Viale Lombardia, fuori parrocchia, fuori i confini strettamente canonici, non fuori quelli più veri del cuore.
È una casa di amici, amici di lunga data: quando conobbi Mariolina, aveva allora meno anni di Gianni, il suo figlio maggiore.
Vengo dal buio. C'è luce nella casa: la lucerna -dice il Vangelo- non la mettere sotto il moggio, ma in alto perché faccia luce a tutti nella casa. Mi sento illuminato.
La tavola nella casa si è come allungata negli anni. È arrivata Chiara, numero sei, dopo cinque fratellini maschi. Ora Mariolina ha finalmente un'alleata nella difesa della femminilità. Maschile e femminile insieme -solo se insieme- fanno il nome di Dio.
I fratelli fanno a gara a coccolare, a custodire la sorellina. Piero, a capotavola, li copre di sguardi con tenera fierezza. È uno spettacolo dolce. Gli occhi riposano. Spettacolo dolce, senza enfasi. Nessuno che parli come un curiale, col tono dei documenti. È una cattedra silenziosa: insegna nella casa a custodire.
Natale -mi dico- non è solo guardare in modo diverso, è imparare a custodire, custodire un bambino. Il bambino, nella Bibbia, immagine di ogni essere indifeso.

AL LARGO
Era un anniversario. La giornata per qualcuno aveva il sapore e l'aria tersa di un anniversario.
Io me n'ero scordato, anche perché che qualcuno ricordi compleanni e onomastici, feste religiose e feste civili è cosa ovvia, normale. Ma che qualcuno ricordi il primo anniversario della tua visita alla loro casa è cosa rara, non di tutti i giorni, è cosa da tuffo al cuore.

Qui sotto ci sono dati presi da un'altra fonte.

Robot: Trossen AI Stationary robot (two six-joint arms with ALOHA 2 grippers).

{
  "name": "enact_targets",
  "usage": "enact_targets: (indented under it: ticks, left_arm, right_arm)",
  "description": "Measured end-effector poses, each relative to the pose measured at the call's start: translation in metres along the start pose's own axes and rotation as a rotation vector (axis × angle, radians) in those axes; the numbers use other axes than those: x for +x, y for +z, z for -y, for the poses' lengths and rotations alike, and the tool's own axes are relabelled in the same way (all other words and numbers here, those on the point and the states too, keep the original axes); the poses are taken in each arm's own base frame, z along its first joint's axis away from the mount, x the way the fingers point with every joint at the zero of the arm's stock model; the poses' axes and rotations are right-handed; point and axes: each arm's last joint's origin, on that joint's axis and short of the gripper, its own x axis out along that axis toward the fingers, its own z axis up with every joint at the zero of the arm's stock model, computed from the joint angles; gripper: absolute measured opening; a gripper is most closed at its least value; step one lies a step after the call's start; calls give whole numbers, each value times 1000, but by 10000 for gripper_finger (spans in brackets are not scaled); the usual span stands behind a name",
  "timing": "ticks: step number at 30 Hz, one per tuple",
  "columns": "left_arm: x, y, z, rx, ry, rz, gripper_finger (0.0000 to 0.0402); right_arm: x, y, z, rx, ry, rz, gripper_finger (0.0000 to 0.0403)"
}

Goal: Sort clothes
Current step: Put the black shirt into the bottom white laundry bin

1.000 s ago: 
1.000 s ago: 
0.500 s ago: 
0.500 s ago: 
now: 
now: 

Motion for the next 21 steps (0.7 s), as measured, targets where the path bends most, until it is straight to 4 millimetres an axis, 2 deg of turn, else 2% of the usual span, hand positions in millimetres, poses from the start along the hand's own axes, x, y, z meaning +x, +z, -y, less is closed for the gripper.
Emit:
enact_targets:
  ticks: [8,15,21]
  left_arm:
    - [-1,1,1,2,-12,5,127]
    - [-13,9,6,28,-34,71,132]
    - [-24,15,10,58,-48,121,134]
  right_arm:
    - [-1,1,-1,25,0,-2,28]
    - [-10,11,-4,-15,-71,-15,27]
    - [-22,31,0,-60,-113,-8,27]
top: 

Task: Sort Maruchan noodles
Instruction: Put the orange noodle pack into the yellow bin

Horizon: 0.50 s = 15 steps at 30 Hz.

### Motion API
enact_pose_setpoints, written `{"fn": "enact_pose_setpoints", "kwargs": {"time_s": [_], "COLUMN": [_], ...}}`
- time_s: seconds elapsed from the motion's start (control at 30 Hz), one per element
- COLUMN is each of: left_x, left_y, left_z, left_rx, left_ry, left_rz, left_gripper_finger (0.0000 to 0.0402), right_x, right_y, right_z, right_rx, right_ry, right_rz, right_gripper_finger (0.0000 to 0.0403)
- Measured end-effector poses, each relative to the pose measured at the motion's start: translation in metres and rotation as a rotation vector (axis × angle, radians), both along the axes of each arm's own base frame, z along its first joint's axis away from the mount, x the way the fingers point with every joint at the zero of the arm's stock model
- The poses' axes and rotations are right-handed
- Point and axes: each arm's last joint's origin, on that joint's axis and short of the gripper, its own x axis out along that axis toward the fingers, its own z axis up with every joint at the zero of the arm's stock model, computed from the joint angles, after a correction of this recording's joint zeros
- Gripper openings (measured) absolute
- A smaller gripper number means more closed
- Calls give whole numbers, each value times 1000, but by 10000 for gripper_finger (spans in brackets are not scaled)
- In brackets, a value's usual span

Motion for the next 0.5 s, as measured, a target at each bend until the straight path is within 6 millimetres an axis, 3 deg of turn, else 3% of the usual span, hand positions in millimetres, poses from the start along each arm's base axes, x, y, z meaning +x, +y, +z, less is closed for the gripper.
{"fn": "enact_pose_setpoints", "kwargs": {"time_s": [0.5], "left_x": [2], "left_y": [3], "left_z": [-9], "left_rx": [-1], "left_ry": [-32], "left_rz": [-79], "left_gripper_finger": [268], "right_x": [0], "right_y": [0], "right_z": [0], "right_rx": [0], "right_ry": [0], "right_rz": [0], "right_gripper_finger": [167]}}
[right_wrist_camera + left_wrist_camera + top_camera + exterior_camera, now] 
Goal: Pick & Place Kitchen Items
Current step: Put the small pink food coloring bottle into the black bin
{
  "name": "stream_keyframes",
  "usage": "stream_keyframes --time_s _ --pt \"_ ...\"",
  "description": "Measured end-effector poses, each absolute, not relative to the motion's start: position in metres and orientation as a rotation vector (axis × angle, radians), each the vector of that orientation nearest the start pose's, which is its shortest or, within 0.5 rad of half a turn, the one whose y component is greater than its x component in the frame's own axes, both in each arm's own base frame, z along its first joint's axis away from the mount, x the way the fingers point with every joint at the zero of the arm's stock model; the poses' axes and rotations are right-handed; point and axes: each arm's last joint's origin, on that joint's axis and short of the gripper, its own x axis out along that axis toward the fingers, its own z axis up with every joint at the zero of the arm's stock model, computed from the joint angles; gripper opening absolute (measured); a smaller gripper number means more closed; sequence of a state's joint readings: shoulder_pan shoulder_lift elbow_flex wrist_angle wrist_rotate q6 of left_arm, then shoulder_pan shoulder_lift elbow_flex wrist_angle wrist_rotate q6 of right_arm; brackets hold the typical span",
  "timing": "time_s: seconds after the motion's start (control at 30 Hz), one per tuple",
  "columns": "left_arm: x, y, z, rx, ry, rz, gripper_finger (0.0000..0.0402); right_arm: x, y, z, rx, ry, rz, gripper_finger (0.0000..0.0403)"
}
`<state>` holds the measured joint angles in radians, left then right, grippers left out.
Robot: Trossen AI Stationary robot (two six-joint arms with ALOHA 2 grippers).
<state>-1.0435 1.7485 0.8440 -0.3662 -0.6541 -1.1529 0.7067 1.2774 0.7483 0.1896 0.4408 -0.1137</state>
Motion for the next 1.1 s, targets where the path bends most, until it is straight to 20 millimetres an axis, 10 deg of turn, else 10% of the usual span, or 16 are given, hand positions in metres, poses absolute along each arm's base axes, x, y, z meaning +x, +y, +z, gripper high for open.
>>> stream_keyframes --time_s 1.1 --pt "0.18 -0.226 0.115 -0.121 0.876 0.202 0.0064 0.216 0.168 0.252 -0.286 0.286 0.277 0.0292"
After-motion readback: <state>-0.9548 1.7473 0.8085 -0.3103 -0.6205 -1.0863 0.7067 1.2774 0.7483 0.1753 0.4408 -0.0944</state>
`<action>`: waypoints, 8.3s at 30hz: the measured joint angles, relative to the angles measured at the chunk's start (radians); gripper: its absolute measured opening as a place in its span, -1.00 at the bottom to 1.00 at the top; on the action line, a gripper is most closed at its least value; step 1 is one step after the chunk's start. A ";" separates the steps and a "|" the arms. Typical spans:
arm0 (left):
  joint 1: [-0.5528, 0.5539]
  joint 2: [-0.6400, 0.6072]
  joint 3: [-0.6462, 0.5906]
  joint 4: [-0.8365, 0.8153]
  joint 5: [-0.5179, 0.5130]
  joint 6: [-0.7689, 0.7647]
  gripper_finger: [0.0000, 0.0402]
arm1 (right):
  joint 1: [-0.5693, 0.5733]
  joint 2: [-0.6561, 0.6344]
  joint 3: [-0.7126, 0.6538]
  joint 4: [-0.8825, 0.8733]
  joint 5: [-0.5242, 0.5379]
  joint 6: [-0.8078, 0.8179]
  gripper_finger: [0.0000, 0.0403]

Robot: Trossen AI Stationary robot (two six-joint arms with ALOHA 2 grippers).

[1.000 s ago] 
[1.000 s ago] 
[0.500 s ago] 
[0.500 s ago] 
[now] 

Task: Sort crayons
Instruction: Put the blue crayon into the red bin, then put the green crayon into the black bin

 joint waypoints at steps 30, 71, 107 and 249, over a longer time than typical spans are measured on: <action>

Mi hai detto: "Non potevo mancare. Ho chiesto in ospedale che oggi mi lasciassero libera. È un anno dalla sua visita. E da allora sono nate tante cose, sono iniziati cammini". Guardavi Cecilia, la tua figlia più grande, dieci anni. Ti si specchiava negli occhi.
Essere madre, essere padre, per te e per Andrea è come soffiare senza violenza sulla brace, è dare coraggio alla piccola fiamma.
È custodire, certo, ma anche lasciar andare. Come se i figli fossero barche in rada, in attesa che il vento ne gonfi le vele e le spinga al largo. Abiteranno le case del futuro -è scritto nel "Profeta" di Kahlil Gibran- case che tu nemmeno in sogno potrai immaginare.
Incrocio gli occhi di Tommaso, il fratello più piccolo di Cecilia: sono un lago di felicità. Poi eccolo con Cecilia, sul divano, ad aprire un salvadanaio. Sono i loro risparmi. Li mettono in una busta. Te li consegnano. E la casa è piena del profumo, il profumo del vero Natale del Signore.
Giorni fa qualcuno con aria un poco alterata mi disse: "Non ne possiamo più del Natale!". Non ha tutti i torti. Ma non sta diventando una moda, quasi un rito, anche questo declamare e abbaiare ogni anno contro il natale dei consumi, vela imprigionata a riva, nelle secche del consumismo?
Forse più che declamare e abbaiare, con prediche, articoli e documenti, servirebbe qualcuno che, come Tommaso e Cecilia, facessero un gesto, anche piccolo, portando il Natale al largo, al largo della deriva di cui non se ne può più.

Noi siamo la brace, Signore, ma troppa cenere ci sta appesantendo e soffocando. Vieni con il tuo soffio a scuotere dalla nostra brace le ceneri. Ma, se puoi, soffia piano, Signore: siamo lumicini, la nostra è debole fiamma. Il tuo Natale è il soffio nuovo che la fa ardere nella notte.